- Supplied information -
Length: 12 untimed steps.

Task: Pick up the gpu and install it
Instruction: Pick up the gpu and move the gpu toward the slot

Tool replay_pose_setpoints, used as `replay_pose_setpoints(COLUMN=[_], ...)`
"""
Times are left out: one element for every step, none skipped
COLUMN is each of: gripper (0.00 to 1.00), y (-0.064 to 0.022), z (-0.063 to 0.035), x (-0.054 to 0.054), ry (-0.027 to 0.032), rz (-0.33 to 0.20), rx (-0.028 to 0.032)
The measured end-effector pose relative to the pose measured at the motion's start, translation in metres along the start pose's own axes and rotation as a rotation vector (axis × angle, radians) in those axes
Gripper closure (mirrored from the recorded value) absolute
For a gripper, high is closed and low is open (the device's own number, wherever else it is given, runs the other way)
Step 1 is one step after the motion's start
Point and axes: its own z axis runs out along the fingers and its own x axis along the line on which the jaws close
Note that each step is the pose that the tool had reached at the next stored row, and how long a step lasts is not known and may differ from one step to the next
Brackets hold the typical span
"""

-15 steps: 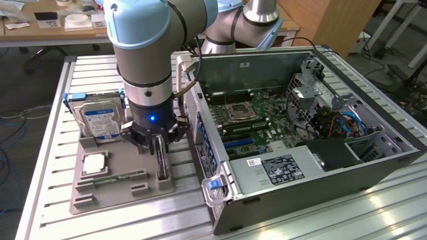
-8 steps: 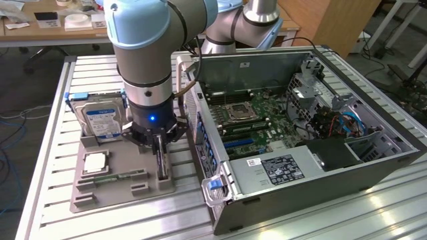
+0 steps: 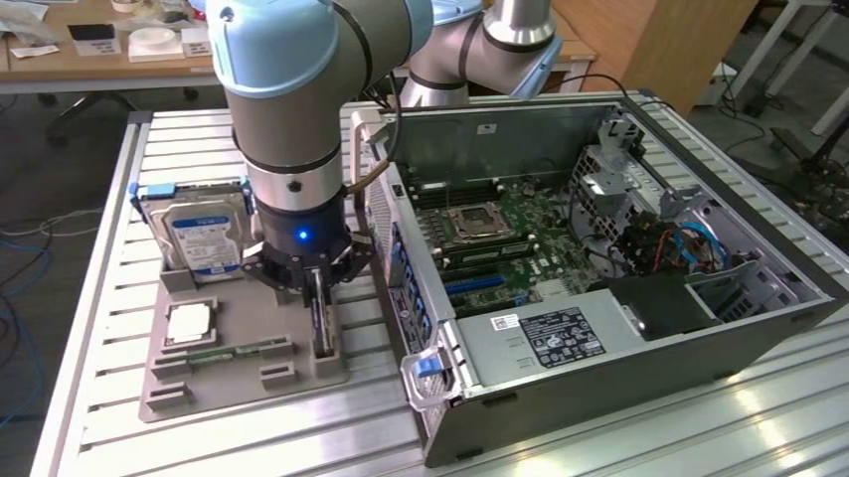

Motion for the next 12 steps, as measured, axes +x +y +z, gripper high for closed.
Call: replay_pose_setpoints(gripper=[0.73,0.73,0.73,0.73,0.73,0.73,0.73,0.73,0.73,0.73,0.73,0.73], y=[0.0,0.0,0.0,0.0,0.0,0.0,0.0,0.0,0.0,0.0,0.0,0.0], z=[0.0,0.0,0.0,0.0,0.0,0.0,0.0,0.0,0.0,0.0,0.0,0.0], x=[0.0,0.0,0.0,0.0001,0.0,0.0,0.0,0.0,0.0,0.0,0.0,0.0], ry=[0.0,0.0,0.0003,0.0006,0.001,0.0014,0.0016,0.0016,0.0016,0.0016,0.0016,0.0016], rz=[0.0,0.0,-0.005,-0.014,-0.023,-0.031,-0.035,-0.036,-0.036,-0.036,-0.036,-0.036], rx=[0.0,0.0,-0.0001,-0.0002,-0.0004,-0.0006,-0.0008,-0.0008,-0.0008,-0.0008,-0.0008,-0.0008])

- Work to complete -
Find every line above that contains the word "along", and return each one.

- Completed exercise -
The measured end-effector pose relative to the pose measured at the motion's start, translation in metres along the start pose's own axes and rotation as a rotation vector (axis × angle, radians) in those axes
Point and axes: its own z axis runs out along the fingers and its own x axis along the line on which the jaws close

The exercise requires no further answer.